Well, Klein is gone now. And Parker Spitzer debuts with a colossal thud. Now what Jim?

13 Responses to “Parker Spitzer: 70’s Late Night Crashes into Morning Show, Comes to Primetime…”

  1. OK Spud, I guess we can put you down as ‘undecided’.

  2. Not sure. Let me get back to you after I make up my mind…

  3. Just started my recording of this mess. There’s no way I’ll make it through the whole hour. Who’s idea was it to have them sitting so close? They keep leaning back just to have enough distance to face each other. And Parker immediately launched into the flirty/chummy thing that showed up in the ads and Spud’s ealier Parker/Spitzer post. I stand by my earlier comment: much to my amazement, Parker is the one that makes the whole thing ceepy. Sanchez! We forgive you!

  4. Why is she laughing? Parker came out of the break into the Our Political Party (ugh) segment laughing at..something. Oh man this is truly, unprecendentedly horrible..and mostly because of Kathleen Parker, a person I’ve always liked on television.

  5. chipsohio Says:

    I just finished watching the show and it’s horrible. However, in Fritz’s tradition I’ll watch it on delay for a week & see if there’s any improvement.

    That being said…the show (in its current form) is awful.

  6. She exudes…compromise. In every sense of the word.

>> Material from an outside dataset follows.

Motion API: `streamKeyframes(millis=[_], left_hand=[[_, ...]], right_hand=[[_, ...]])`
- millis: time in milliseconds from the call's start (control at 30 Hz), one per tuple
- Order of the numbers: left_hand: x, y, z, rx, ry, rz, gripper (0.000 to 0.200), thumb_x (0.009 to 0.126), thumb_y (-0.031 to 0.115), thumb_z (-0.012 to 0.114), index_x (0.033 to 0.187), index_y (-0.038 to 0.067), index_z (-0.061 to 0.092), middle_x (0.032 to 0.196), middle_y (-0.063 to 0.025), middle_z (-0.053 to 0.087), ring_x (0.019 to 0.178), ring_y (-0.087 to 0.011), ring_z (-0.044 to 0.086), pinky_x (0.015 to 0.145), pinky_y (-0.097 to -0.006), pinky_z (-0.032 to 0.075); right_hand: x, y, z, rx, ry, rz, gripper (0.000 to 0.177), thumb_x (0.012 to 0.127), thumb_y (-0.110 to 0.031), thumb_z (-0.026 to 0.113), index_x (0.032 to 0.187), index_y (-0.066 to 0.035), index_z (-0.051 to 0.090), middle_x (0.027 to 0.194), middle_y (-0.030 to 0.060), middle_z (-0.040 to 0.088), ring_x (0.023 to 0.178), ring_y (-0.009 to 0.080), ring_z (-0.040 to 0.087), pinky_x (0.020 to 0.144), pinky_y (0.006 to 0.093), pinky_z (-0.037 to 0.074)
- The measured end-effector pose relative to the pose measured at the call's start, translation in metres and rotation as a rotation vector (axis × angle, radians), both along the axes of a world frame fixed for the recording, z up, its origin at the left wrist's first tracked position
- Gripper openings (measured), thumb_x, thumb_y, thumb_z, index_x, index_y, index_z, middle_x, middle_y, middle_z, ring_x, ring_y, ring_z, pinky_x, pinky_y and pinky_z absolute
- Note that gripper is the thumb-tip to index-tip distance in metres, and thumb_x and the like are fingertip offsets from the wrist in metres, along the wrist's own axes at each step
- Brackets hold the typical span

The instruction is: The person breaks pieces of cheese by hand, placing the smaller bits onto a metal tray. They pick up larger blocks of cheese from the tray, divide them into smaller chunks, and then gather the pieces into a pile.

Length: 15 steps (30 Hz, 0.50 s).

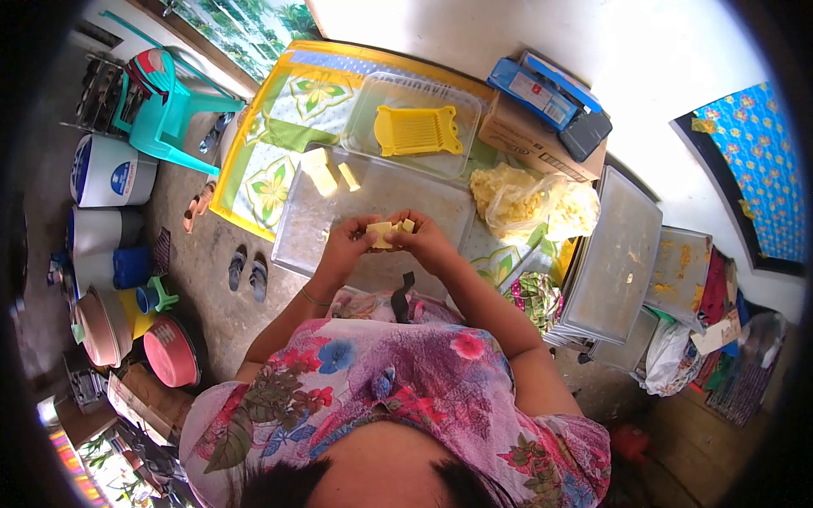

  7. Like Spud, I tried not to say anything. I tried to give it a shot. But I knew it wouldn’t work with Parker as the conservative, because she hates Sarah Palin. When she let a guest call Palin an idiot with no response she lost every conservative who was giving the show a chance. Parker just doesn’t get it. She needs to put her Palin hate away if she wants the show to succeed. Sarah Palin is now woven into all parts of the right. If you bash Palin, you’re bashing everyone right of center. Even Keith Olbermann keeps it to a segment. If it permeates the entire show, they will only have viewers who’s cable systems don’t carry MSNBC.

  8. She can’t give that up. That’s what makes her the good conservative. The well-bred, reasonable one.

  9. Sarah Palin is now woven into all parts of the right.

    Which is ridiculous. The woman. Is as dumb. As a shoe.

  10. I expected to hate the show, so I’m surprised that I liked it more than I thought I would. I thought it was ironic, though, when Ms. Parker complained about Sarah Palin being too flirtatious. Pot meet kettle, you know.

  11. Pot meet kettle, you know.

    YES! That was was multi-levels of ironically weird.

  12. It’s like, you expect him to be sleazy, so he manages to undershoot the target. The fact that she goes out-of-her-way to be, um, nice to him is just…eww.

  13. I watched the first minute tonight. That’s it, the end, party over. Any qualms I had about Eliot Spitzer – and I had an open mind because he wasn’t bad on MSNBC – are completely overshadowed by my distaste for Kathleen Parker. I don’t know where she got the idea that “giggly schoolgirl” was a good idea for this format, but she’s crazy. A word I’ve never used for a cable news show before: gross.